Marteau à sucre traditionnel – Haut Atlas marocain
Marteau à sucre traditionnel – Haut Atlas marocain
Bois dur patiné – Longueur : env. 25 cm – Tête : 12cm – 3 cm – Poids : 125 g
Datation estimée : fin XIXᵉ – début XXᵉ siècle
- Matériau : bois dur local (probablement thuya, noyer ou genévrier, essences courantes en montagne).
- Fabrication : entièrement sculpté à la main ; tête et manche réalisés dans deux pièces distinctes.
- Assemblage : la tête est emmanchée par un logement transversal ; elle bouge légèrement, ce qui témoigne d’un montage traditionnel sans colle, simplement par friction + calage.
- Décor : très sobre : quelques incisions obliques et marques de burin, non décoratives mais probablement marques de repérage du menuisier.
Fonction : marteau à sucre (marteau “begada” ou “begrada”)
Même si ce modèle est dépourvu de décor circulaire ou triangulaire, sa forme correspond parfaitement aux marteaux utilisés pour casser les cônes de sucre comprimé, appelés qand ou sukkar rass, très répandus au Maroc jusqu’aux années 1950-70.
Indices confirmant cette attribution :
- Tête arrondie, aplatie, lourde – typique pour frapper sans éclats coupants.
- Manche long et étroit, permettant un mouvement contrôlé du poignet.
- Patine d’usage importante : marques, écrasements, brunissement – typiques de l’utilisation sur du sucre dur.
- Absence d’ornementation rituelle → outil domestique, pas objet tribal.
- Léger jeu entre tête et manche → caractéristique des outils anciens utilisés quotidiennement.
Datation estimée ; Début – milieu du XXᵉ siècle (vers 1930–1960).
La patine, l’usure, la structure du bois et le type de fabrication correspondent bien à des outils domestiques du Haut-Atlas ou de régions rurales du Sud marocain.

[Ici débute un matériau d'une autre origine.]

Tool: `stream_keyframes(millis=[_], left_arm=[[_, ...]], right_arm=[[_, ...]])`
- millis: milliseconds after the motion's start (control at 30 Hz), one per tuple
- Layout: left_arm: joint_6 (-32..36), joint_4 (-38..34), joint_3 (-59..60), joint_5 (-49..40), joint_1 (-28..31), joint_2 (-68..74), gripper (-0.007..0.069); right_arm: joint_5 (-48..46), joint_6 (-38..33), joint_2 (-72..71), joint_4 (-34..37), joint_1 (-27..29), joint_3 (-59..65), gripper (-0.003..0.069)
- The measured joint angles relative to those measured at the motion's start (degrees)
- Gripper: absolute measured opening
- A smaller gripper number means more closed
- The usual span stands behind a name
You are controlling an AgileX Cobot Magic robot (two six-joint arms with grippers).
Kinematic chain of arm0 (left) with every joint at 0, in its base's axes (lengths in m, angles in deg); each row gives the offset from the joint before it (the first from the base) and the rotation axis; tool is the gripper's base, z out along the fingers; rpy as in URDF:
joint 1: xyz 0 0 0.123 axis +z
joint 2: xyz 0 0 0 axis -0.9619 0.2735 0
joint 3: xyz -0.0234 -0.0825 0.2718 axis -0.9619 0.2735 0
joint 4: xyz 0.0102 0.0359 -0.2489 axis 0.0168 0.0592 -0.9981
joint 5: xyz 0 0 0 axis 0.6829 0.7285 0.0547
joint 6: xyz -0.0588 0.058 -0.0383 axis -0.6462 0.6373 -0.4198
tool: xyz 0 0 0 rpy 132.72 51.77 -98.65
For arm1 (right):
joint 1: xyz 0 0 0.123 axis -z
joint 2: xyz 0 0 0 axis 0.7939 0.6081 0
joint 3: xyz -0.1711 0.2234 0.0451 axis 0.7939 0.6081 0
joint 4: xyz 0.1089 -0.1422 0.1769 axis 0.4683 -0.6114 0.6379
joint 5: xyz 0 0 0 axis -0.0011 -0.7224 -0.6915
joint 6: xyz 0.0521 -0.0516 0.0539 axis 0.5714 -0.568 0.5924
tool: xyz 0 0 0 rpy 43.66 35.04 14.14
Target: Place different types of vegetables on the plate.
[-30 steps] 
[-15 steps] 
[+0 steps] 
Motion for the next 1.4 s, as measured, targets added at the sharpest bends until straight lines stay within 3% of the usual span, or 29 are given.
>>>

Les marteaux à sucre étaient présents dans toutes les maisons rurales marocaines. Le sucre affiné se vendait en gros cônes coniques extrêmement durs, qu’il fallait casser en petits morceaux pour le thé, les pâtisseries ou les cérémonies.
Ces marteaux :
- Étaient souvent fabriqués localement, par les hommes, en bois récupéré,
- N’étaient pas décorés (sauf exceptions),
- Étaient indispensables dans la vie domestique, surtout pour le thé à la menthe.
Ce modèle-ci, très usé et poli, a visiblement servi pendant des décennies.
Comparaisons
Objets similaires conservés dans :
- Musée du Patrimoine Amazigh d’Agadir (collection d’outils domestiques du Souss).
- Musée Dar Batha de Fès (objets de vie quotidienne).
- Collections privées marocaines et ethnographiques.
État de conservation
- Très bon état structurel, malgré un jeu normal de la tête.
- Patine profonde homogène.
- Traces d’usage cohérentes.
- Aucune restauration visible.
Un resserrage de la tête est possible mais à éviter pour conserver l’authenticité.
Ce modèle, malgré son aspect simple, est 100% authentique, ce qui en fait une belle pièce pédagogique dans un ensemble sur l’art et les objets du Maroc rural.